Exercise details = Each line of the data below from the one holding "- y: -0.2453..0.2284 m" to the one holding "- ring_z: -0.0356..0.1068", inclusive, is to be reproduced exactly; no other line belongs in the answer.

═════ Records shown ═════

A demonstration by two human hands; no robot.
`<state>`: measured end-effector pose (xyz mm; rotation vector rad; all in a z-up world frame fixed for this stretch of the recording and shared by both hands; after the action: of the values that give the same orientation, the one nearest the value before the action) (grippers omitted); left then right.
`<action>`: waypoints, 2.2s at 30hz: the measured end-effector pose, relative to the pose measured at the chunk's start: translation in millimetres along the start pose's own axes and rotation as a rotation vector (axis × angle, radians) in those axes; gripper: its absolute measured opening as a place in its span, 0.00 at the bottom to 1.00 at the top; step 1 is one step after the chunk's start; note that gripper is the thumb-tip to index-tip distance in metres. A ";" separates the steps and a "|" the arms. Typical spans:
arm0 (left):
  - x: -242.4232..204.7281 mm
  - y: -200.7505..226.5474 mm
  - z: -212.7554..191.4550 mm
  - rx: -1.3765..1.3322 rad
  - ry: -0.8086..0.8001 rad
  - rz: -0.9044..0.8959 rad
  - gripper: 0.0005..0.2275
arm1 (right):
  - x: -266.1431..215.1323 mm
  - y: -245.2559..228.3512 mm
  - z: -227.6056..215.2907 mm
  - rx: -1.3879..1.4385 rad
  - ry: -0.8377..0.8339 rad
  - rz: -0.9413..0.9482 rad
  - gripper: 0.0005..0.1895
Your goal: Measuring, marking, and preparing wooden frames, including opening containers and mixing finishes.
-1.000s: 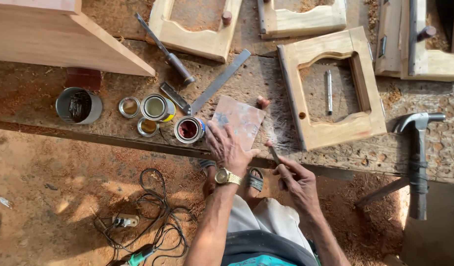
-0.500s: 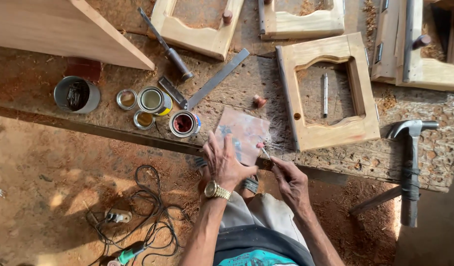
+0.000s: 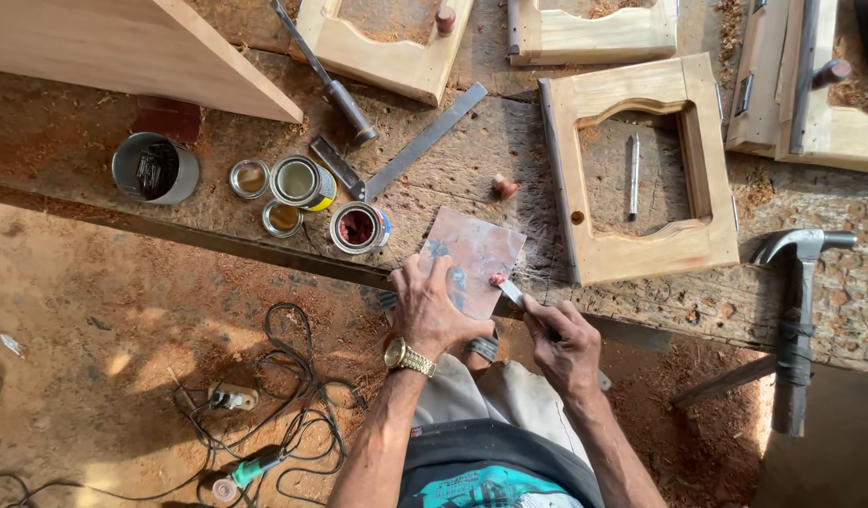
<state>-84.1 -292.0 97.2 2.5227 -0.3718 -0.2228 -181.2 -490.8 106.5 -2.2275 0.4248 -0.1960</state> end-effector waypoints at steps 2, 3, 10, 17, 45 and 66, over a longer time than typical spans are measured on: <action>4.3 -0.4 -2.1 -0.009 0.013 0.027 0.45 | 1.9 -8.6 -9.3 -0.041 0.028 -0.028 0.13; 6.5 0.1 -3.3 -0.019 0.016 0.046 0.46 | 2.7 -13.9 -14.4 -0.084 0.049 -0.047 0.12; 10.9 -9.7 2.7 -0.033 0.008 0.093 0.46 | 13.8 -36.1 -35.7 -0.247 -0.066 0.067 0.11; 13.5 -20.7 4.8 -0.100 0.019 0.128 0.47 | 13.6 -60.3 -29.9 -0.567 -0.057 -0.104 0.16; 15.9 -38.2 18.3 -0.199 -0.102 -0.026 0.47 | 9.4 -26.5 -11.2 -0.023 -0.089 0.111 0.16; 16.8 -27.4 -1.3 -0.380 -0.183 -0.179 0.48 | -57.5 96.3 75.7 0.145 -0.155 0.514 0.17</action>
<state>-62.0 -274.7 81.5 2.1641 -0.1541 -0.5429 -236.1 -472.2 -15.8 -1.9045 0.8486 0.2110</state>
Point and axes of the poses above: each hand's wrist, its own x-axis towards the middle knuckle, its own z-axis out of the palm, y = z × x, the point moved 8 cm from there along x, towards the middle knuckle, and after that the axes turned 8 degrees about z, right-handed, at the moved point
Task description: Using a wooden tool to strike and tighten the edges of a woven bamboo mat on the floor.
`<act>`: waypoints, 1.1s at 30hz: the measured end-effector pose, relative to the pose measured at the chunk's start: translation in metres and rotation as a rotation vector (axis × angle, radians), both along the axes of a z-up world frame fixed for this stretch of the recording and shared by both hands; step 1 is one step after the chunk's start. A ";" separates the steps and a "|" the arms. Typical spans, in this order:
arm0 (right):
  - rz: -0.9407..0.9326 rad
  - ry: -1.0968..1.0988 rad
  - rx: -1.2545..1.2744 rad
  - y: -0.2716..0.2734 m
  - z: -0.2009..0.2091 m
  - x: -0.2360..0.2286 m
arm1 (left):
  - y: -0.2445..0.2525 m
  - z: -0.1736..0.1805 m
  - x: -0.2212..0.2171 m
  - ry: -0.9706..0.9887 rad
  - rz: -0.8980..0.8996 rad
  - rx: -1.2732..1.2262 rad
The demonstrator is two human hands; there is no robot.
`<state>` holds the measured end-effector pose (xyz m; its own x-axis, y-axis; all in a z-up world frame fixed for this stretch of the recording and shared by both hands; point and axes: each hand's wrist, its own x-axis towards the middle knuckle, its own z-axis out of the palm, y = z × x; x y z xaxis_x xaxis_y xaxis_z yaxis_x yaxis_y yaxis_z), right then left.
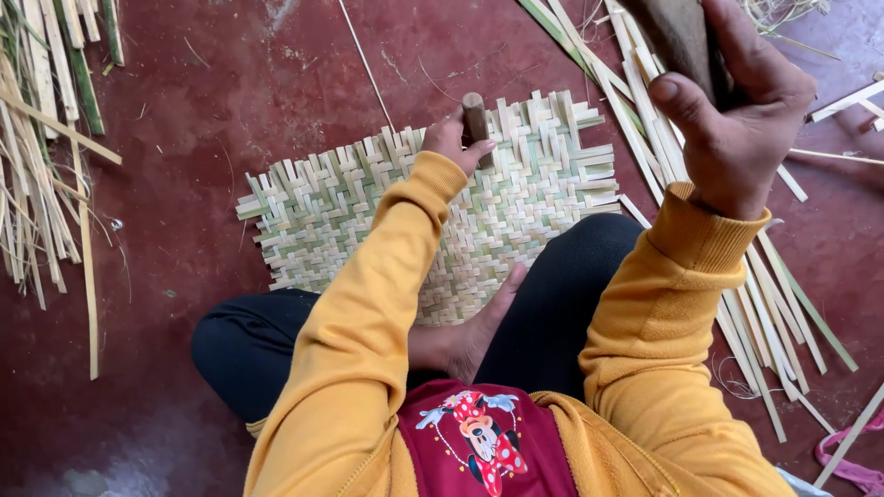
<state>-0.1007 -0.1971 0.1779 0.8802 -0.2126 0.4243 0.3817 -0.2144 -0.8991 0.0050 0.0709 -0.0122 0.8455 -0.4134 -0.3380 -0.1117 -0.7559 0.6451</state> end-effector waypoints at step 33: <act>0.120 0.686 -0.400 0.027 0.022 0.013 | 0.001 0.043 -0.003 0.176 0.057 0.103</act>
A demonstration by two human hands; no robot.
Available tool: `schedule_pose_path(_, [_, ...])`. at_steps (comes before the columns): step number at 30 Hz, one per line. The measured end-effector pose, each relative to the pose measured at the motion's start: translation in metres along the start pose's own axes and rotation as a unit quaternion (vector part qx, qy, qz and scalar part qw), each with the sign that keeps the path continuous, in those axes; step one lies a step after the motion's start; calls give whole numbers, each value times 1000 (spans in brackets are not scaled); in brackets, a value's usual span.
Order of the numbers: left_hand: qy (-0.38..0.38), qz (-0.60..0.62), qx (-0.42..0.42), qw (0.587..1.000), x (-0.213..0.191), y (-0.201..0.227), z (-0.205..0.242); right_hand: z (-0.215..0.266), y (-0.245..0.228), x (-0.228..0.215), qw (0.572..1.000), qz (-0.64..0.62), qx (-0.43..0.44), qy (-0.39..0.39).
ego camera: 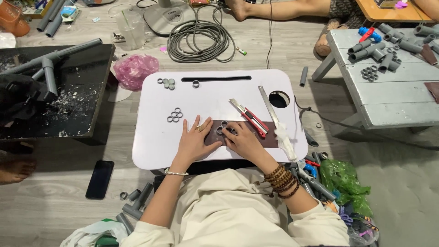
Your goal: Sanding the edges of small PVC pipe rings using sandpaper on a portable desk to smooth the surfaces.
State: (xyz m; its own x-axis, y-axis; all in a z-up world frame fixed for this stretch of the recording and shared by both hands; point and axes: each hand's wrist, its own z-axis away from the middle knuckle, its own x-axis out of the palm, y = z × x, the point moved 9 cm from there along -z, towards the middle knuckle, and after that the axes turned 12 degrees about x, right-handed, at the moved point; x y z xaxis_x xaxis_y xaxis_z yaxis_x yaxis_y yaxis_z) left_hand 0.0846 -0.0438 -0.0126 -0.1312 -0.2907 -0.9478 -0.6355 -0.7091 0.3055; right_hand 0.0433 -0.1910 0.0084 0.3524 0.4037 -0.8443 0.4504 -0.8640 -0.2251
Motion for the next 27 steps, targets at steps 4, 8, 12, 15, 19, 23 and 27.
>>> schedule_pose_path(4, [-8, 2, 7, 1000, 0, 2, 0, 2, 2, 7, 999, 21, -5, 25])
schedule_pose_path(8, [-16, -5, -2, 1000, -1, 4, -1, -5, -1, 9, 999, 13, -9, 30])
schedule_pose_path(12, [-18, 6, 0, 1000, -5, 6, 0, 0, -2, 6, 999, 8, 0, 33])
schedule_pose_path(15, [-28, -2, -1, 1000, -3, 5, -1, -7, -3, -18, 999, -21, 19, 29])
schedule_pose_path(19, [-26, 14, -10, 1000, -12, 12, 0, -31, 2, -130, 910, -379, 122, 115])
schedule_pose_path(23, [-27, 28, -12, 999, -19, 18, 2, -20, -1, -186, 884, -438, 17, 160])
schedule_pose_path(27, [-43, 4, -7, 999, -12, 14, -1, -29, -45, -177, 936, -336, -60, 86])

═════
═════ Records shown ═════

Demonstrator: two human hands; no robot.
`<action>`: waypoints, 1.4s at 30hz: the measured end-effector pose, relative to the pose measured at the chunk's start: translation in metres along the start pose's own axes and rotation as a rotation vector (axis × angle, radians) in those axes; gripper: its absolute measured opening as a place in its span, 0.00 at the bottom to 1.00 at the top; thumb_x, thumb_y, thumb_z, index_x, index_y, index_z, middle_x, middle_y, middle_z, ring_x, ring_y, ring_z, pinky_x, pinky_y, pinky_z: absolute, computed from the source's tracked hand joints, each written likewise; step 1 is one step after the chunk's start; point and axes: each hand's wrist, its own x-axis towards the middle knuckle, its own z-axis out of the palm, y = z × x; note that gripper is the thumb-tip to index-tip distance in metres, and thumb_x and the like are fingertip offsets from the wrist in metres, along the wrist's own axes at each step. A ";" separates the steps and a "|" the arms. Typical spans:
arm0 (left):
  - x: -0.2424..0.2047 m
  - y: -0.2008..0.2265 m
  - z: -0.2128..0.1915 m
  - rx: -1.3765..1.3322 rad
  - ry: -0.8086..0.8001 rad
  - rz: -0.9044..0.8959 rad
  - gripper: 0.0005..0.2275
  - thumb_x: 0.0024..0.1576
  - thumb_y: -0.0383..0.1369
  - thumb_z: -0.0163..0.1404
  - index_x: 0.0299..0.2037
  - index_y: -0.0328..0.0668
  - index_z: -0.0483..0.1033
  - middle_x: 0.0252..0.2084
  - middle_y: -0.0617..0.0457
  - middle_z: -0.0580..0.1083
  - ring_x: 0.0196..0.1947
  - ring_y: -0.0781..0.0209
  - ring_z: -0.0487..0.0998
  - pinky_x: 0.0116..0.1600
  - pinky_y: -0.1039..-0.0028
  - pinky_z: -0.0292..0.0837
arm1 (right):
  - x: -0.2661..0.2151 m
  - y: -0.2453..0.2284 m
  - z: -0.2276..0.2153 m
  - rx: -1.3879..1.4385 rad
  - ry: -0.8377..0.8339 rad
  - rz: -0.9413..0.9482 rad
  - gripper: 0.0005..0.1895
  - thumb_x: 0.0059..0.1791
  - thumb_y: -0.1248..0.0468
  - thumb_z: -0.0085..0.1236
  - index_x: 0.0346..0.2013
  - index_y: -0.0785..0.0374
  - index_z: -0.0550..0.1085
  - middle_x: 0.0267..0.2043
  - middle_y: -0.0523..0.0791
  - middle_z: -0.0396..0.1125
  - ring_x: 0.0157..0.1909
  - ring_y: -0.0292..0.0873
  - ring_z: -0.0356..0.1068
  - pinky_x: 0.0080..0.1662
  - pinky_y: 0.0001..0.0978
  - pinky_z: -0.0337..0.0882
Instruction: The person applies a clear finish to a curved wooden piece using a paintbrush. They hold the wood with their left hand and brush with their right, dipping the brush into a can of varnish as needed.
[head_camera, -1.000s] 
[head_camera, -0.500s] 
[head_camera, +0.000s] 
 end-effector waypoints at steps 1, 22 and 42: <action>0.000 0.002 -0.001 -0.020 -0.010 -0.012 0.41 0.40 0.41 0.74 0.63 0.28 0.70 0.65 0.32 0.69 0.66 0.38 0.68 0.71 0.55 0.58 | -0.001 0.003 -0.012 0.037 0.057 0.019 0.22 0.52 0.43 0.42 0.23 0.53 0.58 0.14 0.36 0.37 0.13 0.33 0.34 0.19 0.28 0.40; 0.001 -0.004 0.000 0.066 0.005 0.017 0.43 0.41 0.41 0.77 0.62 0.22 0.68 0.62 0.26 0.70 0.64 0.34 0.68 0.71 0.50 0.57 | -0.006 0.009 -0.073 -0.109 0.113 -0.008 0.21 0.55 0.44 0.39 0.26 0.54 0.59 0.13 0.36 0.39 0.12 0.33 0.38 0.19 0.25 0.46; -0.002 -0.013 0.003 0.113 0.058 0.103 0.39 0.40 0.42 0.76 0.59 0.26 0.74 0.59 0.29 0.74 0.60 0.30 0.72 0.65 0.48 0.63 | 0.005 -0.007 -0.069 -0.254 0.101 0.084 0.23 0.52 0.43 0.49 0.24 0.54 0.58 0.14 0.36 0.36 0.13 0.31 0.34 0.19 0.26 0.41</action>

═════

Task response =
  - y: -0.2453..0.2284 m
  - z: -0.2276..0.2153 m
  - rx: -1.3879..1.4385 rad
  - ry: -0.8377..0.8339 rad
  - rz: -0.9413..0.9482 rad
  - gripper: 0.0005..0.1895
  - thumb_x: 0.0059..0.1791
  - thumb_y: -0.1248..0.0468
  - thumb_z: -0.0085..0.1236
  - index_x: 0.0346..0.2013
  - index_y: -0.0785..0.0374
  - index_z: -0.0550..0.1085
  - middle_x: 0.0267..0.2043
  - middle_y: -0.0523..0.0791
  - middle_z: -0.0396..0.1125
  - ring_x: 0.0157..0.1909
  - ring_y: -0.0292..0.0873
  - ring_z: -0.0356..0.1068

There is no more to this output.